Surprisingly I cannot find anything on TVTropes, other than Animated Credits Opening which led me to the iconic intro for Catch Me If You Can; I'd argue this would fall in with the same themes, if not a bit slower paced.
I've only ever watched the first few episodes of Cowboy Bebop, although every person I know that indulges in anime has told me to finish it. I never do, but hopefully with the organization of all of this I can see it until the end. I'm definitely going to agree with klein that the world they've created is definitely an interesting one. I think it's an interesting take on the expansion into space being something like the wild west almost uncontrollable by sheer space alone. I'm also curious if this anime will clash at all with Japanese culture, and their perceived notions of what the future looks like. From the first two episodes I get a very westernized vibe from the whole thing.
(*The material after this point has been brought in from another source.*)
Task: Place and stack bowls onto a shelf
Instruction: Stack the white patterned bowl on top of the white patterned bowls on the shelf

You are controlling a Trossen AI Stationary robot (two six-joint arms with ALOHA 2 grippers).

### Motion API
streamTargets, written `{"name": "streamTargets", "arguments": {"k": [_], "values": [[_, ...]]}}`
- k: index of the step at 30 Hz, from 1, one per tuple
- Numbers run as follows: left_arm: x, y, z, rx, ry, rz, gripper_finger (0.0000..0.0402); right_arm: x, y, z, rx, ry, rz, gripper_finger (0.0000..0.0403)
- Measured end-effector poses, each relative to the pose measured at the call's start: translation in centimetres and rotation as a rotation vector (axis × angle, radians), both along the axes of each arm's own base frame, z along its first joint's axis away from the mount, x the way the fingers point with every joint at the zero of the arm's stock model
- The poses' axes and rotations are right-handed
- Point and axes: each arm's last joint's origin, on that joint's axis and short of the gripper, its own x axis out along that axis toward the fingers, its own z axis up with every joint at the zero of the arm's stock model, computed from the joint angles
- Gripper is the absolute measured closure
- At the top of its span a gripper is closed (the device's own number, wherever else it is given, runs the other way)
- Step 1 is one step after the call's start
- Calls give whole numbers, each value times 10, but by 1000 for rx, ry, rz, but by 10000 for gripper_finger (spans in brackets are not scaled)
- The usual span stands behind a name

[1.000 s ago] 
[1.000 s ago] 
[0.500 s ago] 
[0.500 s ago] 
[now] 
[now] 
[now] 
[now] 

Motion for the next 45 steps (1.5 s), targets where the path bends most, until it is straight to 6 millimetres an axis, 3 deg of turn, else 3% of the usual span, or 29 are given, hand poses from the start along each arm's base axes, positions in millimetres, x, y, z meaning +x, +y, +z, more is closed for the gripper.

Neither am I to be honest, I don't know enough about Japanese culture to answer the question really. I only know that perspective can inextricably change how we view everything, future included. To give an example we've talked about before in a previous thread unrelated to sci-fi. Godzilla and the entire structure of the kaiju culture pretty much arose from the fear of nuclear warfare. That is a perspective Japanese culture holds almost on their own, being the only nation a nuke has been used on in a war-time capacity. While it's definitely apparent that Japan over the years has developed a strong westernized culture, its hard to say if their science fiction looks like our own. What they fear in their day-to-day lives, or see as worthy of development varies.
War, zebra2 if you have not watched Space Brothers you absolutely should, it's a beautiful slice-of-life near-future realistic sci-fi that is very applicable even now. I understand it was a Manga before being made into an anime, but I never read that and I don't know how it holds up.
I really wanted to like the expanse. It started coming apart at the seams about three episodes in. It's a continuing problem with sci fi - producers tend to hire consultants who know their shit for the pilot, and then run out of money to keep them on staff and it all becomes mystic airduct bullshit by episode 6.